(Dataset records)

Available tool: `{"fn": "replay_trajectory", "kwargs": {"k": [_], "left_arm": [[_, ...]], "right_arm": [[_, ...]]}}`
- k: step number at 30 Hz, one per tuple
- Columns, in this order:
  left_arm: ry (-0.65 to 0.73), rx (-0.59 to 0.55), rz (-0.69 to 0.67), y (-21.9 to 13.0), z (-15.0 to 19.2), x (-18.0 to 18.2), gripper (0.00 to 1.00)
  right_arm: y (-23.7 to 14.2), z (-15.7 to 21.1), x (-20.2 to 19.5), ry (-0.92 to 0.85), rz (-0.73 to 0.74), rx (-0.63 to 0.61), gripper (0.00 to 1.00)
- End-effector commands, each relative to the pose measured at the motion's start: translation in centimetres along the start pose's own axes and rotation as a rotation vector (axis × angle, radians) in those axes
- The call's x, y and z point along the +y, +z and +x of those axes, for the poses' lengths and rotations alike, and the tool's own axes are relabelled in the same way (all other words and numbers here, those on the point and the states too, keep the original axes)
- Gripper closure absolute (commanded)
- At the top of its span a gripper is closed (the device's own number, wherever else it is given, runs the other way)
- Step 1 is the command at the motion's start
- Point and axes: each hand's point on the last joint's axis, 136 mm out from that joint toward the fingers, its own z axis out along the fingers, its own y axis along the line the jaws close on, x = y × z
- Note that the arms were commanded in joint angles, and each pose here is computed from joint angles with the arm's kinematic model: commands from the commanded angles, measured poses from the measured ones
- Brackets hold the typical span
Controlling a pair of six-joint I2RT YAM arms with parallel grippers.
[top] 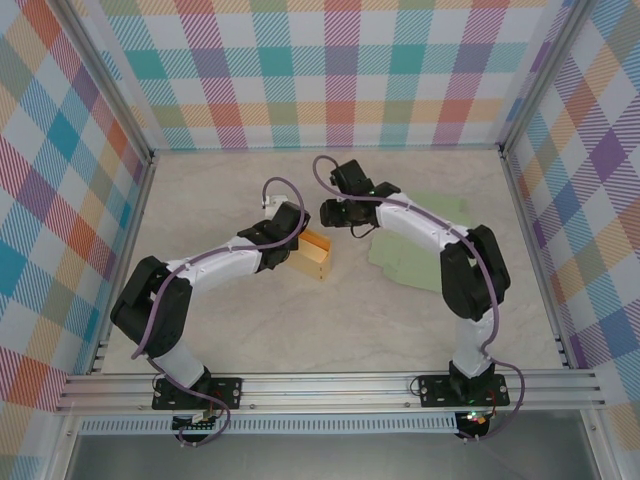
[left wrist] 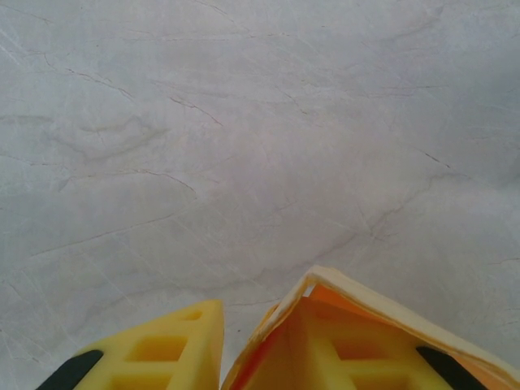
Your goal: Fold the paper box
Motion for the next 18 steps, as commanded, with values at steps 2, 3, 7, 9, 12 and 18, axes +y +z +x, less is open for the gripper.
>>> {"fn": "replay_trajectory", "kwargs": {"k": [2, 3, 7, 9, 12, 18], "left_arm": [[0.155, 0.238, -0.031, 0.5, 7.6, 1.2, 0.73], [0.157, 0.237, -0.035, 0.5, 7.6, 1.3, 0.73], [0.164, 0.243, -0.044, 0.6, 7.7, 1.4, 0.75], [0.163, 0.24, -0.046, 0.5, 7.7, 1.5, 0.75], [0.168, 0.238, -0.052, 0.4, 7.6, 1.6, 0.76], [0.165, 0.234, -0.053, 0.3, 7.5, 1.8, 0.78]], "right_arm": [[-3.7, -0.4, 2.1, -0.06, -0.097, -0.026, 0.55], [-4.1, -0.1, 2.5, -0.05, -0.121, -0.02, 0.55], [-5.4, 1.4, 2.8, 0.008, -0.175, -0.007, 0.6], [-6.0, 2.3, 2.9, 0.041, -0.205, 0.001, 0.62], [-6.8, 4.0, 3.3, 0.084, -0.249, 0.028, 0.63], [-6.8, 6.2, 4.2, 0.1, -0.247, 0.064, 0.65]]}}
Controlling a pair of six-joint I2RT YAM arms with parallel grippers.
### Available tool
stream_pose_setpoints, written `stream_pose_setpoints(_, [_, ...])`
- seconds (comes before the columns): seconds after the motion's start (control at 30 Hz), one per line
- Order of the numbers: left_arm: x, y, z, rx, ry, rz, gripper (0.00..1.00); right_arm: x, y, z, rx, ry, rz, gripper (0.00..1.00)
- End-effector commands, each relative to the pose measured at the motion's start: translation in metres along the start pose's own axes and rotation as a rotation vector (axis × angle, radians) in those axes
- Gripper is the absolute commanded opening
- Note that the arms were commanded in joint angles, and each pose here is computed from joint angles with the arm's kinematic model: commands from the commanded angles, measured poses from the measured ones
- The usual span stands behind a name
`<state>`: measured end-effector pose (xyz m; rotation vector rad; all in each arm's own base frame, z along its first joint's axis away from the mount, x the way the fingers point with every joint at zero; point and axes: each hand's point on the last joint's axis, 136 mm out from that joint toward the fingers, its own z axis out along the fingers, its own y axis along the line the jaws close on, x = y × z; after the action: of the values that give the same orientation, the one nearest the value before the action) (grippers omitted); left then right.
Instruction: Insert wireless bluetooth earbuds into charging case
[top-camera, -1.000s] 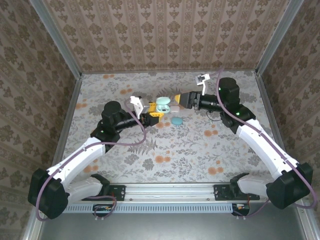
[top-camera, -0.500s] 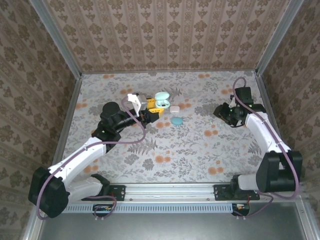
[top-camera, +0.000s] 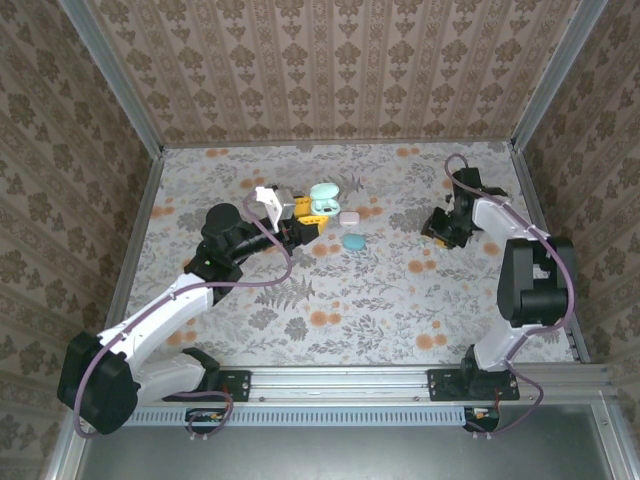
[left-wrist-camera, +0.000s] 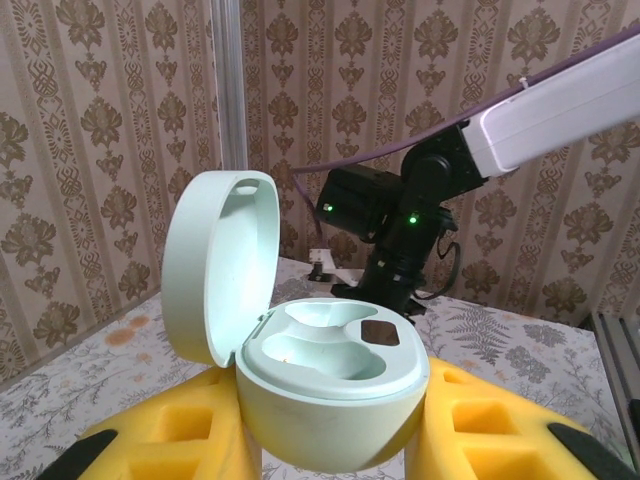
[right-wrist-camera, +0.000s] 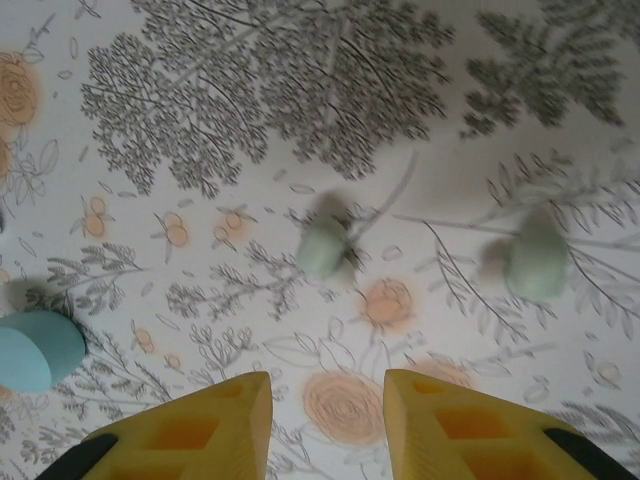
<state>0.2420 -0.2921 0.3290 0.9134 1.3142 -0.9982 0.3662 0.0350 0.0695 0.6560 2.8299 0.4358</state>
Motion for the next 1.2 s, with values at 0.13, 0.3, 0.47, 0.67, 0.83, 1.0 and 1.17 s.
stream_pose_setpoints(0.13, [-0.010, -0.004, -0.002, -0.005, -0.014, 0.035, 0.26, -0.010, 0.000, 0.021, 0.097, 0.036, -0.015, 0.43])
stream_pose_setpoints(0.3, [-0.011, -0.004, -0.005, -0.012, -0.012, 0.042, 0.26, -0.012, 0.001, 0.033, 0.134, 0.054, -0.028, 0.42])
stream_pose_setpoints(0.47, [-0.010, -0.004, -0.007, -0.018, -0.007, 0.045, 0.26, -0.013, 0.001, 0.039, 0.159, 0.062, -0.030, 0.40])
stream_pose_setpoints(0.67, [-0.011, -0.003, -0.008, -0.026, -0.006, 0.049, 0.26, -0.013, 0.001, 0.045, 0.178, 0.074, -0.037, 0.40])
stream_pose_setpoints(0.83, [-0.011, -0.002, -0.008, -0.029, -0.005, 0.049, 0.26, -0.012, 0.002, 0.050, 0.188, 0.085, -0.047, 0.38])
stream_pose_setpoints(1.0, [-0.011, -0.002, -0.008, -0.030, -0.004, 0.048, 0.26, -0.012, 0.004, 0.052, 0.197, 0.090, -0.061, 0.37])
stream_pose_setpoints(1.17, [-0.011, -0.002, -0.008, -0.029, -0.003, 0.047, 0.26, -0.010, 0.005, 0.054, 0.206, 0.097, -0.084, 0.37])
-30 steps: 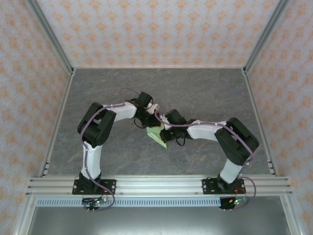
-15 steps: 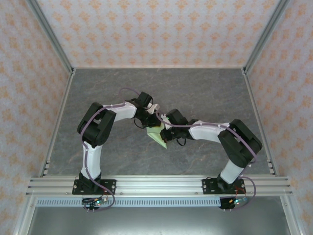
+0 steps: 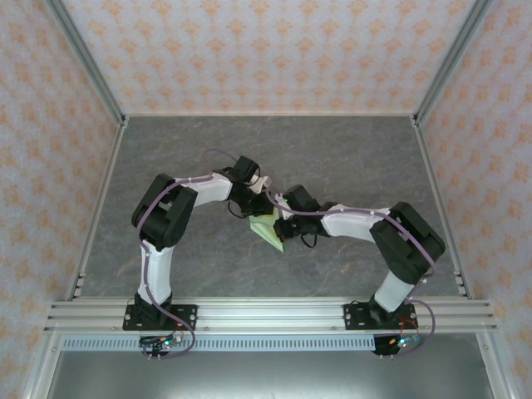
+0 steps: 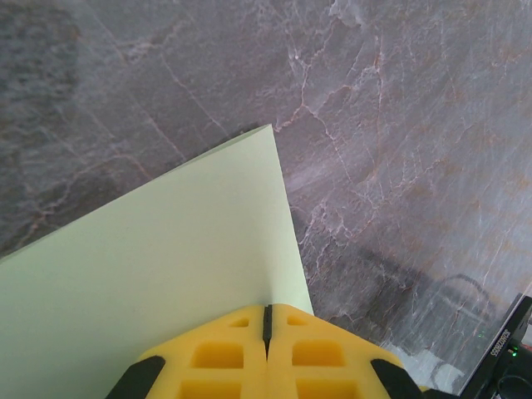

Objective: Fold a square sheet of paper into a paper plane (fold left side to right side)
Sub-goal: Third fold the triangle at the center of the table.

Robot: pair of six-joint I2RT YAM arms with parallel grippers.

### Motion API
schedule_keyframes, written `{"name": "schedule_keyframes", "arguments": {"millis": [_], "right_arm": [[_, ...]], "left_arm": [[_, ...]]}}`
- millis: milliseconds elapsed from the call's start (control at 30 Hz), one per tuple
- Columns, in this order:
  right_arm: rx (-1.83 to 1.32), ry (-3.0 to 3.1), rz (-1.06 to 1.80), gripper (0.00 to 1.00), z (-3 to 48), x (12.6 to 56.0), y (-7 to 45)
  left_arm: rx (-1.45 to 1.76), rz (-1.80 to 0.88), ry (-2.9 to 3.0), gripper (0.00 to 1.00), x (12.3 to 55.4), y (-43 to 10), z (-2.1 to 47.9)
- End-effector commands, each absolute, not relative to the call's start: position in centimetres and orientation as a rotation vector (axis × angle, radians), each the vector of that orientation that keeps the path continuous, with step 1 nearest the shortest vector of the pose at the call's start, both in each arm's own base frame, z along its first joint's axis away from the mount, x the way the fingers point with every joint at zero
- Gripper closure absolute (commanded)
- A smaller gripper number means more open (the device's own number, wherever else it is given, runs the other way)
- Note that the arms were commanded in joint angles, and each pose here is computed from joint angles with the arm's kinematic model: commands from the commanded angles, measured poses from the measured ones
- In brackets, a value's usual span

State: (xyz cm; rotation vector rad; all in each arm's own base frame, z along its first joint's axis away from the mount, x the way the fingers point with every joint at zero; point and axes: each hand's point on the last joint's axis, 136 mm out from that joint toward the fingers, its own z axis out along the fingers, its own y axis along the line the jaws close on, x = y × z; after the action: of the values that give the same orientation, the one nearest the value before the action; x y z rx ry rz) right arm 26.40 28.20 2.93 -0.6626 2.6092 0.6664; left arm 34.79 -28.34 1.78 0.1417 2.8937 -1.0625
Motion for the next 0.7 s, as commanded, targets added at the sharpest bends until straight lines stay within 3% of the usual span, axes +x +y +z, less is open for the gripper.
{"name": "schedule_keyframes", "arguments": {"millis": [0, 667], "right_arm": [[-0.631, 2.620, 0.662, 0.99, 2.86, 27.08, 28.17], [-0.646, 2.655, 0.649, 0.98, 2.12, 27.11, 28.32]], "left_arm": [[0.130, -0.974, 3.003, 0.95, 32.72, -27.22, -0.57], [0.131, -0.978, 3.002, 0.95, 32.75, -27.22, -0.55]]}}
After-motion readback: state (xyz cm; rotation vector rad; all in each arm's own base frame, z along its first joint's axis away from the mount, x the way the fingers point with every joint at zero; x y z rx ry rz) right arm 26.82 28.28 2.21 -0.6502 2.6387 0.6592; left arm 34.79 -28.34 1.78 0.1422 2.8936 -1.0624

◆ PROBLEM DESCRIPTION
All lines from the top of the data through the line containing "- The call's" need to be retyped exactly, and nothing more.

◆ SOLUTION TO THE PROBLEM
Available tool: `{"fn": "replay_trajectory", "kwargs": {"k": [_], "left_arm": [[_, ...]], "right_arm": [[_, ...]]}}`
- k: step number at 30 Hz, one per tuple
- Columns, in this order:
  left_arm: ry (-0.65 to 0.73), rx (-0.59 to 0.55), rz (-0.69 to 0.67), y (-21.9 to 13.0), z (-15.0 to 19.2), x (-18.0 to 18.2), gripper (0.00 to 1.00)
  right_arm: y (-23.7 to 14.2), z (-15.7 to 21.1), x (-20.2 to 19.5), ry (-0.92 to 0.85), rz (-0.73 to 0.74), rx (-0.63 to 0.61), gripper (0.00 to 1.00)
- End-effector commands, each relative to the pose measured at the motion's start: translation in centimetres along the start pose's own axes and rotation as a rotation vector (axis × angle, radians) in those axes
- The call's x, y and z point along the +y, +z and +x of those axes, for the poses' lengths and rotations alike, and the tool's own axes are relabelled in the same way (all other words and numbers here, those on the point and the states too, keep the original axes)

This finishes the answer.